(TASK) Check each line of the listing below for the string "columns", then copy every line that has it.

(DATA)
• • • • • • •

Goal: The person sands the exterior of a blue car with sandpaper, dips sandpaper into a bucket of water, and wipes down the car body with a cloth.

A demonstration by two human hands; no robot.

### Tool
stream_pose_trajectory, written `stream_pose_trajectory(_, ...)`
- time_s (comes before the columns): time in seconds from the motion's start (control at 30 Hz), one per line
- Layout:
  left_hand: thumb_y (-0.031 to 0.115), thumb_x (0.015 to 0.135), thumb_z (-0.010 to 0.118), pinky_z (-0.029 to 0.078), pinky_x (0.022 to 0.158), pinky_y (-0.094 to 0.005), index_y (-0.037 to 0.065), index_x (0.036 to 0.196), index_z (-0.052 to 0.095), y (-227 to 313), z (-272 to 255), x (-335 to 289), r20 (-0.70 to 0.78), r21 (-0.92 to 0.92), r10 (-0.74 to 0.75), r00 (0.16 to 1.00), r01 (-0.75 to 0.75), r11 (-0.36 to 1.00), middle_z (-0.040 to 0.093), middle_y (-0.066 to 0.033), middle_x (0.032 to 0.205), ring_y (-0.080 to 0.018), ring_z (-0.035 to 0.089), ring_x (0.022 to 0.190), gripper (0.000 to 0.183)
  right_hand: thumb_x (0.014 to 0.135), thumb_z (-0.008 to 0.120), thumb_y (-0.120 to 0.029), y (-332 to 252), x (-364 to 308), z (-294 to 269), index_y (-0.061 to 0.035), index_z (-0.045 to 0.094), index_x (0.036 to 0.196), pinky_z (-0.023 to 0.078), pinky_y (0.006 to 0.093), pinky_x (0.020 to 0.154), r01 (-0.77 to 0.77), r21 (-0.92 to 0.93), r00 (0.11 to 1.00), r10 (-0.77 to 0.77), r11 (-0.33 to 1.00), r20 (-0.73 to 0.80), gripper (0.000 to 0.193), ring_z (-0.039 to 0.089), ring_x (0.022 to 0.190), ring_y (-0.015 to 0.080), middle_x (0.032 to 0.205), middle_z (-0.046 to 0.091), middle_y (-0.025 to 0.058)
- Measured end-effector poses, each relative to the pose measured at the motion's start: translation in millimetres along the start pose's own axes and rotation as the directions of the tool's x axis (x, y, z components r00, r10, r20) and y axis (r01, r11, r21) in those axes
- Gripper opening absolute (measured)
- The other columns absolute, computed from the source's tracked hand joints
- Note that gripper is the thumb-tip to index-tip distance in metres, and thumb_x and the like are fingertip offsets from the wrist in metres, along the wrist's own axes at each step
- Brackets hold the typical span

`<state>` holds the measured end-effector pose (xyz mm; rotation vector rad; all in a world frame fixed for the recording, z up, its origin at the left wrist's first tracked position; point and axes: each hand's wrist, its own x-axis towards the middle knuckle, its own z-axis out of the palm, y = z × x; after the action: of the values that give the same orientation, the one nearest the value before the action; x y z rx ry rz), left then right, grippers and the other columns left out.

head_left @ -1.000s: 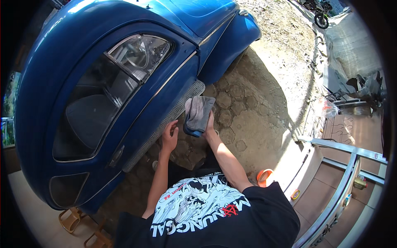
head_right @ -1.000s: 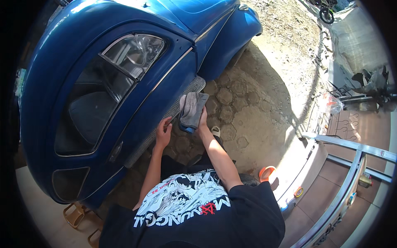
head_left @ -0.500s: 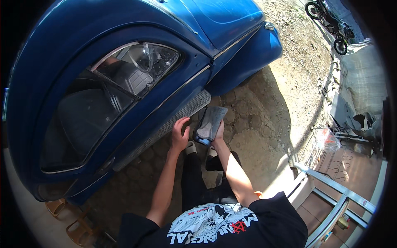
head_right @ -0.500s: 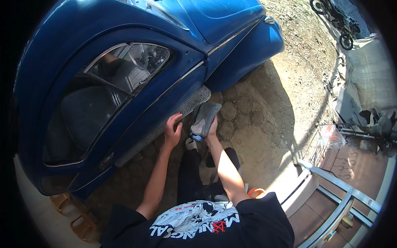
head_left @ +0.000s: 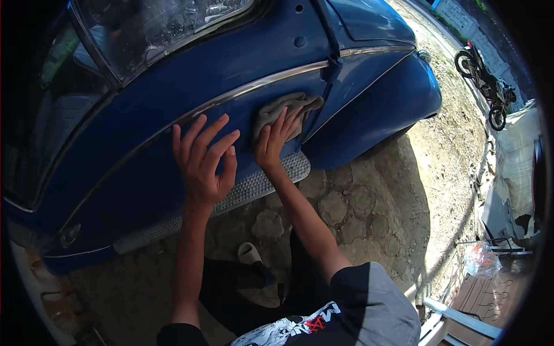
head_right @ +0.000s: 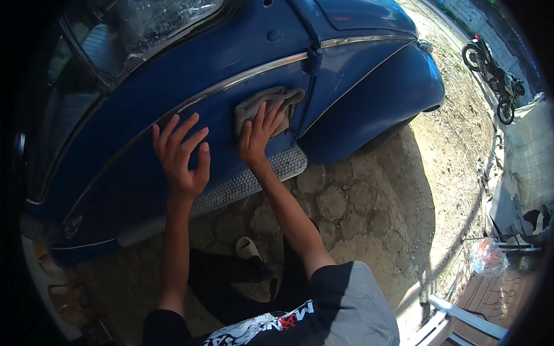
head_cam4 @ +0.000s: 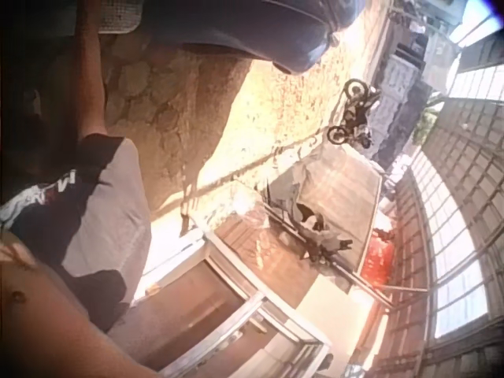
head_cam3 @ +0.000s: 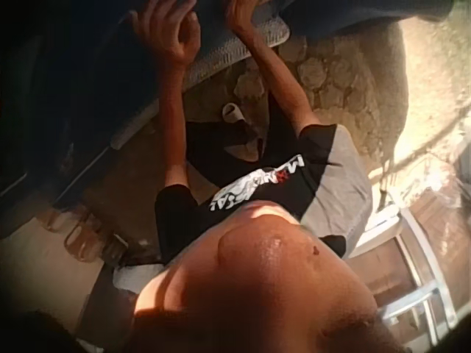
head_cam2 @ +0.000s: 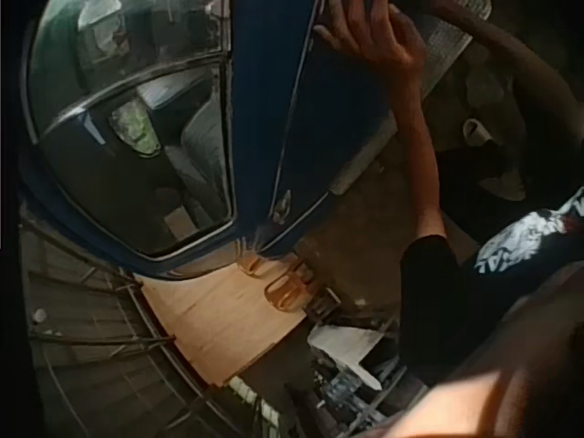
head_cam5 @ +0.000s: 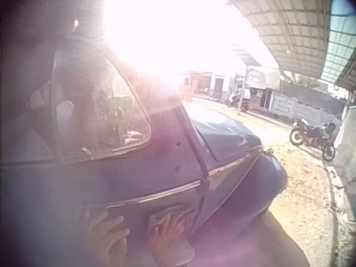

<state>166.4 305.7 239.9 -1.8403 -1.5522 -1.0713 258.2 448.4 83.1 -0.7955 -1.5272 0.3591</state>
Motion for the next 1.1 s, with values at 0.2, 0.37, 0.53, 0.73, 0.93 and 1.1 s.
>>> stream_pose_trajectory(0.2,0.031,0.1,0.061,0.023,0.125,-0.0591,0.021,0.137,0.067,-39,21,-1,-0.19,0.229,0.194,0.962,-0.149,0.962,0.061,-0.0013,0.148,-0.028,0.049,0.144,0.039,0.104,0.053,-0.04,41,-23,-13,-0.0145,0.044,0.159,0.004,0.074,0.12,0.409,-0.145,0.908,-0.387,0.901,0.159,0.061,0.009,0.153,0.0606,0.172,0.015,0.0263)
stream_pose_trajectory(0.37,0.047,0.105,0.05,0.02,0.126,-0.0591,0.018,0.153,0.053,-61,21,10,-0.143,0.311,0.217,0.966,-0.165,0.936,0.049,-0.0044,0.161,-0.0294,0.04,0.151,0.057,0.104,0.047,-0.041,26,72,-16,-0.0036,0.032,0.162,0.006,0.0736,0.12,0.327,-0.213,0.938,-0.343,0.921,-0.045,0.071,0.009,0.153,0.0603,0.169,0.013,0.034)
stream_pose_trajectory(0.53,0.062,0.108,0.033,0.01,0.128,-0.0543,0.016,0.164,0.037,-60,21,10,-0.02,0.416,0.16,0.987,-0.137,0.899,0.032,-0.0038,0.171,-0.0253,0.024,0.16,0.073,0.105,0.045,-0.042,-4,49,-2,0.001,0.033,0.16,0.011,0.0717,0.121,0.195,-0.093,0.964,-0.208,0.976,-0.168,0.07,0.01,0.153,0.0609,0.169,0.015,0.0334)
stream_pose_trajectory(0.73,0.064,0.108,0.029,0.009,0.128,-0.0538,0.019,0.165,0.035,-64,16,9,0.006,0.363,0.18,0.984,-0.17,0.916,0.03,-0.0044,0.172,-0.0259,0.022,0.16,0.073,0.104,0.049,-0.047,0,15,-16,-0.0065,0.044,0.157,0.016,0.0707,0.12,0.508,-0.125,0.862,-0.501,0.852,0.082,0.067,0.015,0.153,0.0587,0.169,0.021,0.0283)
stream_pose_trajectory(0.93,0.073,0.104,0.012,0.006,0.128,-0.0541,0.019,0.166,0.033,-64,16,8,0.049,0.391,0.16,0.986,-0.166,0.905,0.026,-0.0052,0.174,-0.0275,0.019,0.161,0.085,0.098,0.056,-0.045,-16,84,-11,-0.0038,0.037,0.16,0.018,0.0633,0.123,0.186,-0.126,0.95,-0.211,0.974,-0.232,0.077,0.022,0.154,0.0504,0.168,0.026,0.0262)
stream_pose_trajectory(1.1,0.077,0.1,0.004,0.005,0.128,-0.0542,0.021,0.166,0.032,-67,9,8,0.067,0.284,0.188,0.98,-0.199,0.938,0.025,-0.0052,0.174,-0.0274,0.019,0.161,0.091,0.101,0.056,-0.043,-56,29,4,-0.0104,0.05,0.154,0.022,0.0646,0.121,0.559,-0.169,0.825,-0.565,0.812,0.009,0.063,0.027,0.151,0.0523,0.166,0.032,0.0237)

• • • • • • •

(RESPONSE AREA)
- time_s (comes before the columns): time in seconds from the motion's start (control at 30 Hz), one per line
- The other columns absolute, computed from the source's tracked hand joints
`<state>` holds the measured end-effector pose (xyz mm; rotation vector rad; all in a world frame fixed for the recording, z up, its origin at the left wrist's first tracked position; point and axes: each hand's wrist, its own x-axis towards the middle knuckle, its own z-axis out of the palm, y = z × x; after the action: of the values that give the same orientation, the one nearest the value before the action; x y z rx ry rz), left then right, grippers and the other columns left out.

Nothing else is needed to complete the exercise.